## Work instruction:
Some of the lines below need repeating. Reproduce exactly those between the lines holding "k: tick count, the" and "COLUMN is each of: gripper", inclusive.

Records from a data source:
##########

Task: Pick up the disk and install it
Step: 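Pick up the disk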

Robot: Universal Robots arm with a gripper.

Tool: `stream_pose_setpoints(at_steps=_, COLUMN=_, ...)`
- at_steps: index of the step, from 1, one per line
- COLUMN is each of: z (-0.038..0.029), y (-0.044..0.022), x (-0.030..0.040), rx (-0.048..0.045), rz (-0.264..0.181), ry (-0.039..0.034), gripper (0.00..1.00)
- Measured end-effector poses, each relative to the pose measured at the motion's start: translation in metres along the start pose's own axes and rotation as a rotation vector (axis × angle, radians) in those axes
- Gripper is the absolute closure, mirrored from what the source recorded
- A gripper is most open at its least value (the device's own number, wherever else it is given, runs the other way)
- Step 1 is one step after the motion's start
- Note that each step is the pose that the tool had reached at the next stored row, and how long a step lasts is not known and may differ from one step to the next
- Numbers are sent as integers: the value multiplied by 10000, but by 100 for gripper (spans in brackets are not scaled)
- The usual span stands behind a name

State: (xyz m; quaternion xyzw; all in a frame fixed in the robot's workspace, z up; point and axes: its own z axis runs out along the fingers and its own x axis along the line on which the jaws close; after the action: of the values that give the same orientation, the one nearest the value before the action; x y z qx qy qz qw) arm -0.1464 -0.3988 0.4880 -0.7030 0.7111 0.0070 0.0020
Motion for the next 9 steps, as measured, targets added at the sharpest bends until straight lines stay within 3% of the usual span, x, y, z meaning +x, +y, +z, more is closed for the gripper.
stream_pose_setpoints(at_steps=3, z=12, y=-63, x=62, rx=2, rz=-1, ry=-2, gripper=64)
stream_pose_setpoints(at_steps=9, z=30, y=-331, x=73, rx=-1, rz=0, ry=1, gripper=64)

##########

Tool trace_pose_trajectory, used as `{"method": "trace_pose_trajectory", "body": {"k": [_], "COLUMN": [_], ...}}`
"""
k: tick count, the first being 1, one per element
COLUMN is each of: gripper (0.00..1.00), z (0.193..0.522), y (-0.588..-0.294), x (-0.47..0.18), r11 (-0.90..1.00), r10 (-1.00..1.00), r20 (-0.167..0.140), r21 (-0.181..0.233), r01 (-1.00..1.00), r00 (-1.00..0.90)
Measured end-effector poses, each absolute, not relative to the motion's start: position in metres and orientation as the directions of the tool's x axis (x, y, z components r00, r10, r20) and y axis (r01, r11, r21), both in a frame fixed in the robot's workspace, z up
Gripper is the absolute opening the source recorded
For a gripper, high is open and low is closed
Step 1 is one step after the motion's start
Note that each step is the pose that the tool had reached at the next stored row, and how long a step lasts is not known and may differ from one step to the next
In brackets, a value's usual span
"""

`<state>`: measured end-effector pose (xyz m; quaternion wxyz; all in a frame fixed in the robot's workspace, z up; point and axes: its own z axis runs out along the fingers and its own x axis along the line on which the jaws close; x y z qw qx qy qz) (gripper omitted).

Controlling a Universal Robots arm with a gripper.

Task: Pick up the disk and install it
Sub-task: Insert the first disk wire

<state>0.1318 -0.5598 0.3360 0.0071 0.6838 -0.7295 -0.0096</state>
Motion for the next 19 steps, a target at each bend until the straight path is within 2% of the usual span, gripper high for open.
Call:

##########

## Your solution:
k: tick count, the first being 1, one per element
COLUMN is each of: gripper (0.00..1.00), z (0.193..0.522), y (-0.588..-0.294), x (-0.47..0.18), r11 (-0.90..1.00), r10 (-1.00..1.00), r20 (-0.167..0.140), r21 (-0.181..0.233), r01 (-1.00..1.00), r00 (-1.00..0.90)

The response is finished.